7.11.12

Keep Up the Fight.


upload, originally uploaded by _ambrown.
The internet has been wonderfully inundated with many overused cliches (and some awesome memes) about how satisfying it is to wake up in a country that has reaffirmed a commitment to rewriting a more progressive social contract, but I wanted to add my own two cents about last night. As Obama spoke, and positive results for important social and economic causes continued to trickle in, my mind drifted to the countless hours that many of my friends and colleagues and I have spent fighting for progressive politicians and progressive causes in a litany of stakeholder advisory committee meetings, late night data entry sessions, or crunch-time phonebanking. I've written previously how I only get really motivated around matters of local significance; it's a lot easier for me to personally get worked up about the need for Immersion Program funding at my own neighborhood school or support for safer streets than blandly supporting "Team Blue" in their quest to get more pots of money for these things I like from byzantine bureaus and agencies.

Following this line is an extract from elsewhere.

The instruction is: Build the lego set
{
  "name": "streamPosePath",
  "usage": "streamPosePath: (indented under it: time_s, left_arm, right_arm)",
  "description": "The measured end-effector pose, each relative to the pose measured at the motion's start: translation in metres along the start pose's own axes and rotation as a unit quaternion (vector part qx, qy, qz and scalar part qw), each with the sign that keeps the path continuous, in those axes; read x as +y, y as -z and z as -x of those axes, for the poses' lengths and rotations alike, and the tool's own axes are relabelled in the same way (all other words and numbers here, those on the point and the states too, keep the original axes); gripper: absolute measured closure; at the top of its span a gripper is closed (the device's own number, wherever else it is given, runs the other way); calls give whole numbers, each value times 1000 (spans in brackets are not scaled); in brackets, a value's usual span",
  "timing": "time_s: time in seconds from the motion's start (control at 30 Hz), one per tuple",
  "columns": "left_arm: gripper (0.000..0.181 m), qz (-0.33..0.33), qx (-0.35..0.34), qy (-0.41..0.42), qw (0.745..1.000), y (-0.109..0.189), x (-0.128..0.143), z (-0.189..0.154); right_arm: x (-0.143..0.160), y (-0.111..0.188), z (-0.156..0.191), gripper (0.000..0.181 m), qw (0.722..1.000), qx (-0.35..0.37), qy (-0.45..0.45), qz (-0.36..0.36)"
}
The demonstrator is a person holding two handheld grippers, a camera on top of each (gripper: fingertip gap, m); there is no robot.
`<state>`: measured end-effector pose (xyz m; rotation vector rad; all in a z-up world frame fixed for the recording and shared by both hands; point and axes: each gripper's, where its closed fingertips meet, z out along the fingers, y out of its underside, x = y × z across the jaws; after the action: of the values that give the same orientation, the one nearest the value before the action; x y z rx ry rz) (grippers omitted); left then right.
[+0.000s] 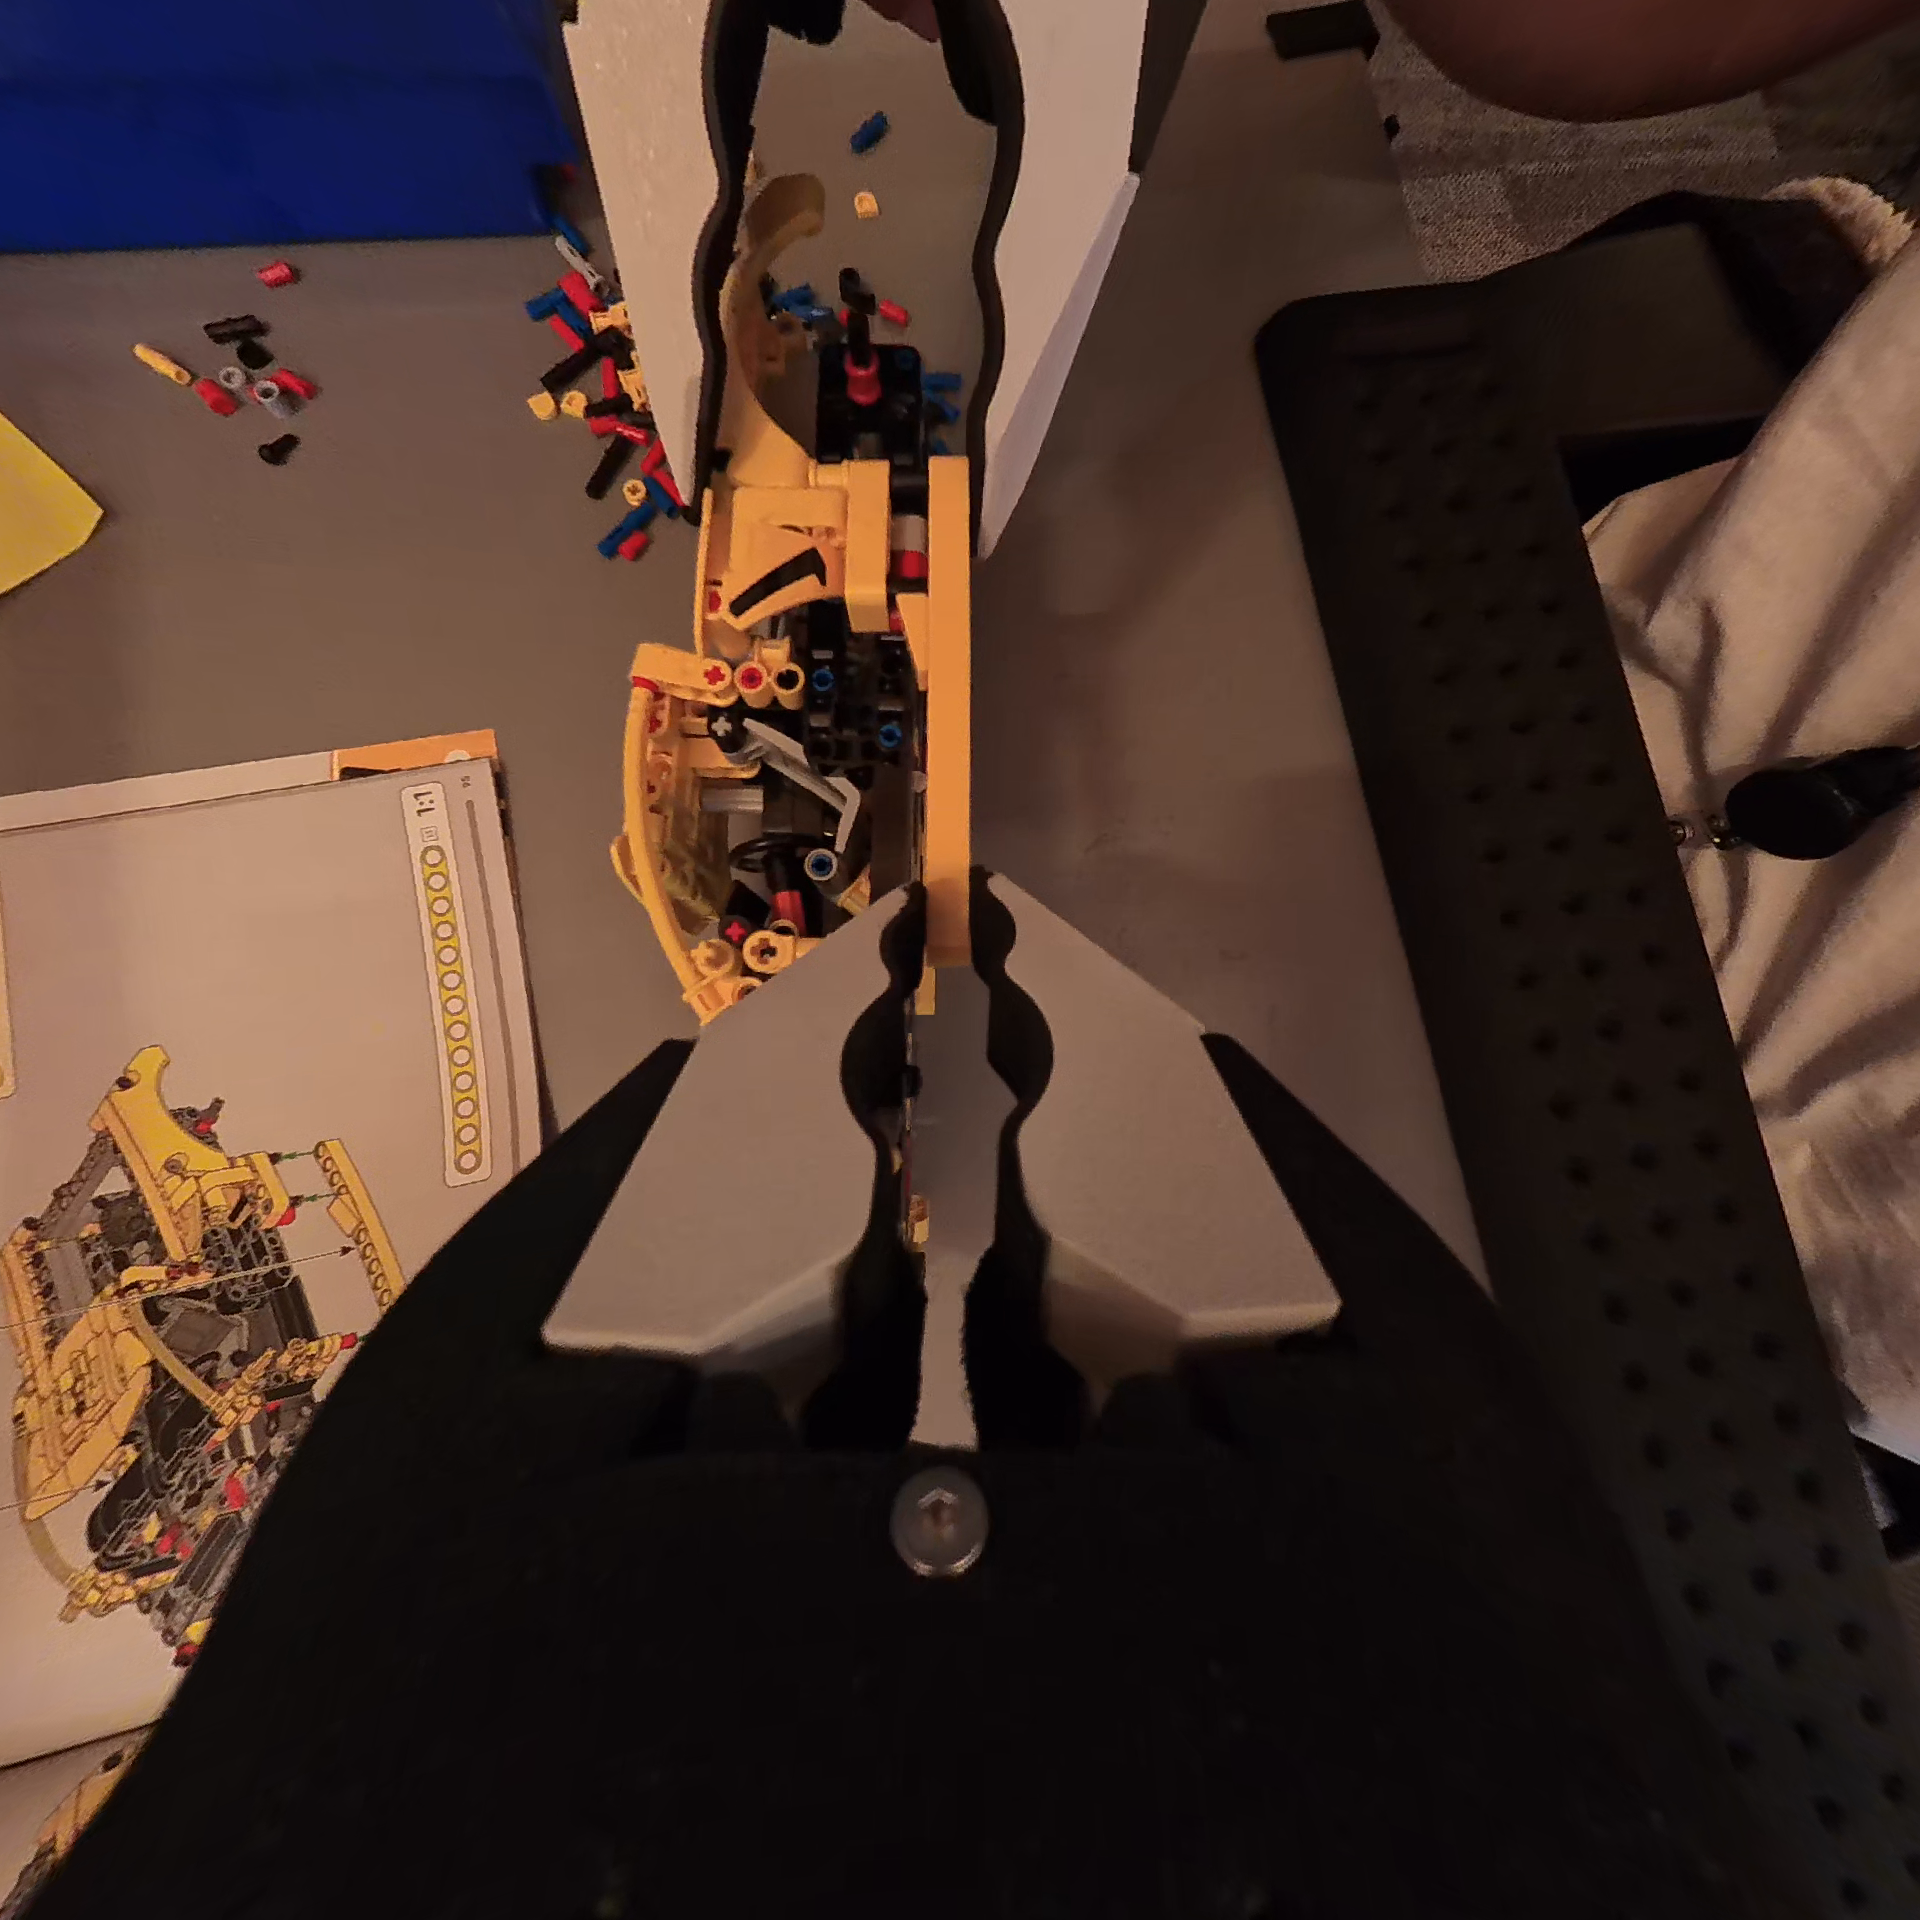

But Obama's remarks last night echoed his call in 2008 to rebuild America "block by block," a deliberate phrasing that has a particular resonance to anyone who has ever stood out in the rain in an unknown neighborhood with a clipboard and wet socks, looking up addresses, sizing up doorbells and angry dogs. It's also particularly resonant to anyone who lives in a city, on a Cartesian grid of similarly looking houses and apartments, where the end of the block is marked by that new business with the owner you like and not an empty cul-de-sac or facade of endless garages. Barack Obama's speech was laced with these direct, references to his own explicit experiences on the South Side and a need for continued, persistent presence of citizen participation in the democratic process; I don't think it's a stretch to say that the guy is America's first Community Organizer-in-Chief. It might have been the beer, and a smug need of a self-pat-on-the-back, but you know, I found myself thinking, we're up to some good things. I'm so tremendously impressed by some truly amazing people that are standing up and fighting for their community, however they define "standing up," however they define "fighting," and however they define "community." From marriage rights to climate change, safe streets to equitable communities, Occupy to the Ballot Box and GOTMFV. I hope others are basking in the warm glow of last night's victories as I am, and I hope others awoke today as I did with an extra spring in their step, and a feeling that all our little work in our little block-by-block neighborhoods adds up to something pretty fucking remarkable: an awesome american democracy. keep up the fight!